BRADY Rawlings says respect for Adam Simpson was his sole reason for leaving North Melbourne and moving across the country to join West Coast as an assistant coach.

The 32-year-old retired from playing in 2011 after an outstanding 245-game career with North Melbourne and remained with the club he loved in a recruiting and development role.

However, despite thinking he would never leave the Kangaroos, a request from his great mate and new West Coast coach Simpson simply couldn’t be ignored.

"It was the toughest decision I've ever had to make," Rawlings told AFL.com.au.

"There was probably a stage where I was thinking I was going to be at North for my whole life." 

"It's not too often when someone you respect so highly, and you've got a great relationship with, gets a senior coaching job.

"When they ask you to be involved, you seriously consider it.

"In any other case I'd probably still be at North for a very long time, as long as I was doing my job right.

"But in this situation I thought it was too good an opportunity not to take. To be involved with Simmo, going on this ride was something that was enough for me to leave the club I love and move my family over to the western side of the country as well."

Simpson, a first year coach, has already made a significant impression on his new club, but it is one that does not surprise Rawlings given the calibre of the man he played 11 seasons alongside at North Melbourne.

"We've always been really close - but at a professional level as well where he'd challenge me as another leader and as a teammate, which I'd never really seen any other leaders do," Rawlings said.

"He'd do whatever it took to win. He'd play his role for the team and his selflessness as a player and his love for his club flowed onto the rest of us.
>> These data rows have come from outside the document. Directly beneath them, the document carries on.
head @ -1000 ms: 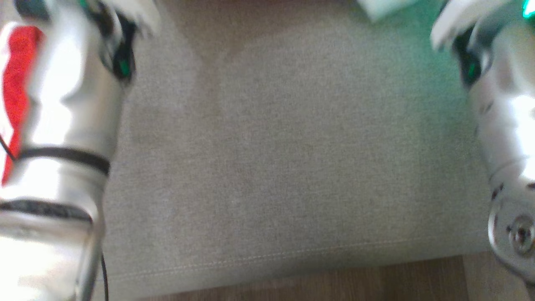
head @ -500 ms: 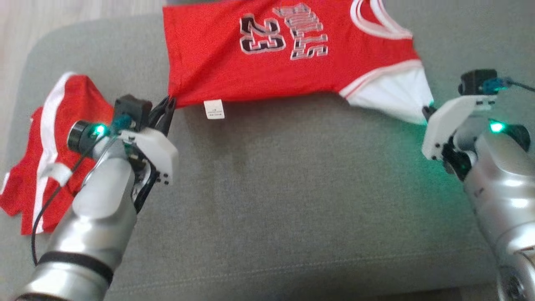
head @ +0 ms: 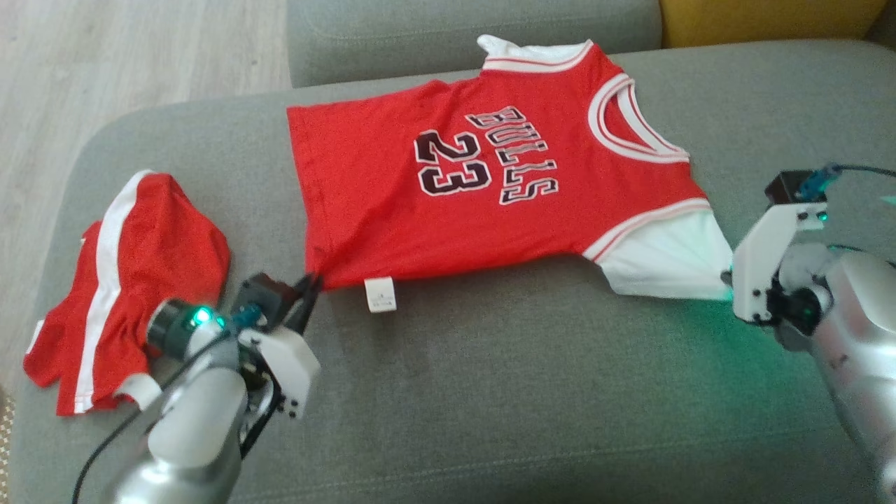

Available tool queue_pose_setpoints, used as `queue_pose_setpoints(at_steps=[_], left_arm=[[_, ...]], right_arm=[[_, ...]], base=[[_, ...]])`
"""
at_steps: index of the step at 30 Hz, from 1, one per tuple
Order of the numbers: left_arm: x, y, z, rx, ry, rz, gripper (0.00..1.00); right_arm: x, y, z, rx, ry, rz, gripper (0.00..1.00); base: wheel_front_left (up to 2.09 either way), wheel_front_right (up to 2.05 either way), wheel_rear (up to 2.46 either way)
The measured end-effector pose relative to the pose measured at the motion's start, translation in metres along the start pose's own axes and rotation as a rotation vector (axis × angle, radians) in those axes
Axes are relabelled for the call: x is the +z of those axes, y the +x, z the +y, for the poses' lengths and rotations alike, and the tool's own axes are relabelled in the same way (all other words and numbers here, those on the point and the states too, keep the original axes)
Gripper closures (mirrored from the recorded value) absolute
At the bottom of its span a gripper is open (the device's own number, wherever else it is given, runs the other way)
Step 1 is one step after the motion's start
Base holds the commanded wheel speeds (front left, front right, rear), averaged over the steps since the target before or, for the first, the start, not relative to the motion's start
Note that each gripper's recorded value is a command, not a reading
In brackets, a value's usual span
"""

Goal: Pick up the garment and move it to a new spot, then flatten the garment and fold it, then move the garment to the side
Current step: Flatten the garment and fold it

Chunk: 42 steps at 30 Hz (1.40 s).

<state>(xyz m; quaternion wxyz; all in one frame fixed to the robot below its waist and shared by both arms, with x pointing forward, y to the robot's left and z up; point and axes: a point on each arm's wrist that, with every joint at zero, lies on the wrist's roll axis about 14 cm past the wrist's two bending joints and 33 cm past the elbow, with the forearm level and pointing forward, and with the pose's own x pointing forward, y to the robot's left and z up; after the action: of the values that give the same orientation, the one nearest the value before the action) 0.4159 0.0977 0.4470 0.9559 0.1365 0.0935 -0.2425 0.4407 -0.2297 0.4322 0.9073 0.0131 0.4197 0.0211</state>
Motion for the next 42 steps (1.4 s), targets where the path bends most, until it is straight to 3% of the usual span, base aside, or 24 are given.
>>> queue_pose_setpoints(at_steps=[14, 21, 36, 42], left_arm=[[-0.043, -0.039, -0.042, -0.094, 0.027, 0.128, 1.0], [-0.06, -0.06, -0.055, -0.115, -0.01, 0.197, 1.0], [-0.085, -0.112, -0.08, -0.18, -0.103, 0.321, 1.0], [-0.069, -0.111, -0.08, -0.195, -0.115, 0.284, 1.0]], right_arm=[[-0.063, -0.045, -0.026, 0.061, -0.007, 0.304, 1.0], [-0.068, -0.062, -0.028, 0.076, -0.016, 0.311, 1.0], [-0.122, -0.095, -0.021, 0.088, -0.05, 0.503, 1.0], [-0.11, -0.099, -0.011, 0.101, -0.049, 0.438, 1.0]], base=[[0.0, 0.0, 0.0], [0.0, 0.0, 0.0], [0.0, 0.0, 0.0], [0.0, 0.0, 0.0]])
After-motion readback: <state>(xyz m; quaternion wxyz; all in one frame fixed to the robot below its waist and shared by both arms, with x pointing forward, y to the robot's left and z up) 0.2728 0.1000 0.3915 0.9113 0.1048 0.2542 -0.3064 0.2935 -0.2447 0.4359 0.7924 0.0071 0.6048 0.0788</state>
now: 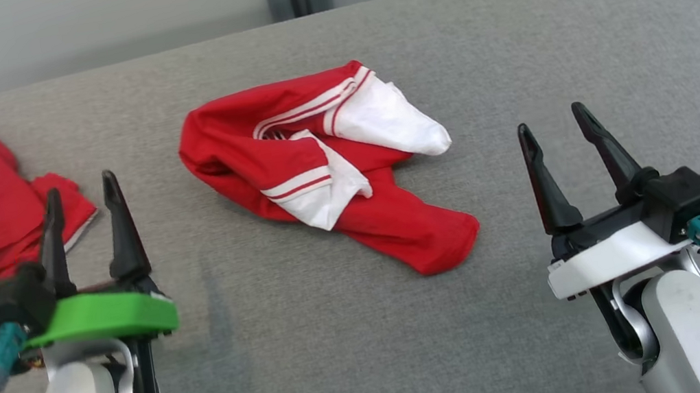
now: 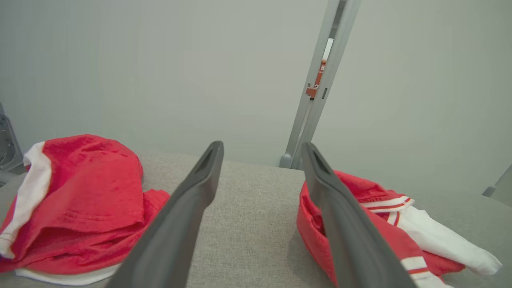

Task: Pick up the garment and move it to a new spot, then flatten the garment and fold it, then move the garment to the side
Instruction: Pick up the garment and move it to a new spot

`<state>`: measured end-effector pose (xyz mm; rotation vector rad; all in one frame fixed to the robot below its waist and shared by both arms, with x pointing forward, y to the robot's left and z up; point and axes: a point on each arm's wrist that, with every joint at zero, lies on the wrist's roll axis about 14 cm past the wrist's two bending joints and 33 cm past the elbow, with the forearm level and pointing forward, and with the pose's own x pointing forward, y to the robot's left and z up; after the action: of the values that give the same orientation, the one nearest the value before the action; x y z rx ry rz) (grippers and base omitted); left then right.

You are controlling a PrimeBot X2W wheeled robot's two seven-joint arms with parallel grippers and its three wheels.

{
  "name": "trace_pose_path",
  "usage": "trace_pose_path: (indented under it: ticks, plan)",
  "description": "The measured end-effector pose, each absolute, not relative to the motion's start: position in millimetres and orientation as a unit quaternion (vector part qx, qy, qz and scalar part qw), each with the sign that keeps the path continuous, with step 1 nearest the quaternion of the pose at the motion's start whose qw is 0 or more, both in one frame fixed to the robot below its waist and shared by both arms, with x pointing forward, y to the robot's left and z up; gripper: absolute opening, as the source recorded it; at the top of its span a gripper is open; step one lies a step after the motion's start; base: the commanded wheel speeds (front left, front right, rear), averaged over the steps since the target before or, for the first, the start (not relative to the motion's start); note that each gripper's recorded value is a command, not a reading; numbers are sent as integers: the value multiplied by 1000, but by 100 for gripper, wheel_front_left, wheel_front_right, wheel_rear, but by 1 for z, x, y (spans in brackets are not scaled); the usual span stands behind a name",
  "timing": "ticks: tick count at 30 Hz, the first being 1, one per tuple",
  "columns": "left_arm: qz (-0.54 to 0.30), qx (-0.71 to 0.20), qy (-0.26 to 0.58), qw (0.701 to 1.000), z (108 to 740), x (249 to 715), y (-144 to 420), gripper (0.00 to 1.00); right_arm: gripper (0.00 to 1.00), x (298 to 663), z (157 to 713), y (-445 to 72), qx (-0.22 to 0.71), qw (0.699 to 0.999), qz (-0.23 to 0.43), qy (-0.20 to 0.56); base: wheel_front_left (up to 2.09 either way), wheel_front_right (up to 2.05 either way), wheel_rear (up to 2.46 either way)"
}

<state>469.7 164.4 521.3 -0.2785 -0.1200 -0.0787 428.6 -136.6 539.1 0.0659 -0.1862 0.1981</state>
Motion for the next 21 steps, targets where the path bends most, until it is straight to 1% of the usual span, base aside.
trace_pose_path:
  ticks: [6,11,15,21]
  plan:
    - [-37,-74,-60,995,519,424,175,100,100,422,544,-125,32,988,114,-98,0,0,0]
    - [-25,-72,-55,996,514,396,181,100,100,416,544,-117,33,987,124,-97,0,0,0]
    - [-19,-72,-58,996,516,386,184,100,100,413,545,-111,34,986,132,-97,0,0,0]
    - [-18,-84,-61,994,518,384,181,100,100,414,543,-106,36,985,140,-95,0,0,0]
"He's always been really hard working. He's always thinking about the game. As a coach, that's flowing through as well. He puts in the hard yards and his communication to the players has been really impressive. The way he teaches, I've learnt a lot from him already."

Simpson has assembled a relatively inexperienced coaching panel and has impressed upon them the importance of teaching players in the right way.

"He wants us to be educators," Rawlings said.

"So I think, first of all, developing relationships with the players was a key for me.

"And then also finding different ways to educate. So it's not just telling all the time. It's using different avenues to get your message across. That's something I've really noticed since I've been here."

The modern methods of coaching are somewhat different to what Rawlings experienced under Denis Pagan when he first began his AFL career.

The three-time best and fairest winner believes the best lesson he ever got from Pagan was when he was dropped from the team for not retaliating against Daryn Cresswell after the Sydney Swans veteran whacked Rawlings and then alerted the umpires to send him off under the blood rule.   

"That was probably a bit old school back then but also some old school lessons really stick with you,” Rawlings said.

“So it's a bit of both. I don't think there's a definitive way either way but I still think there's a place for a bit of old school teaching as well."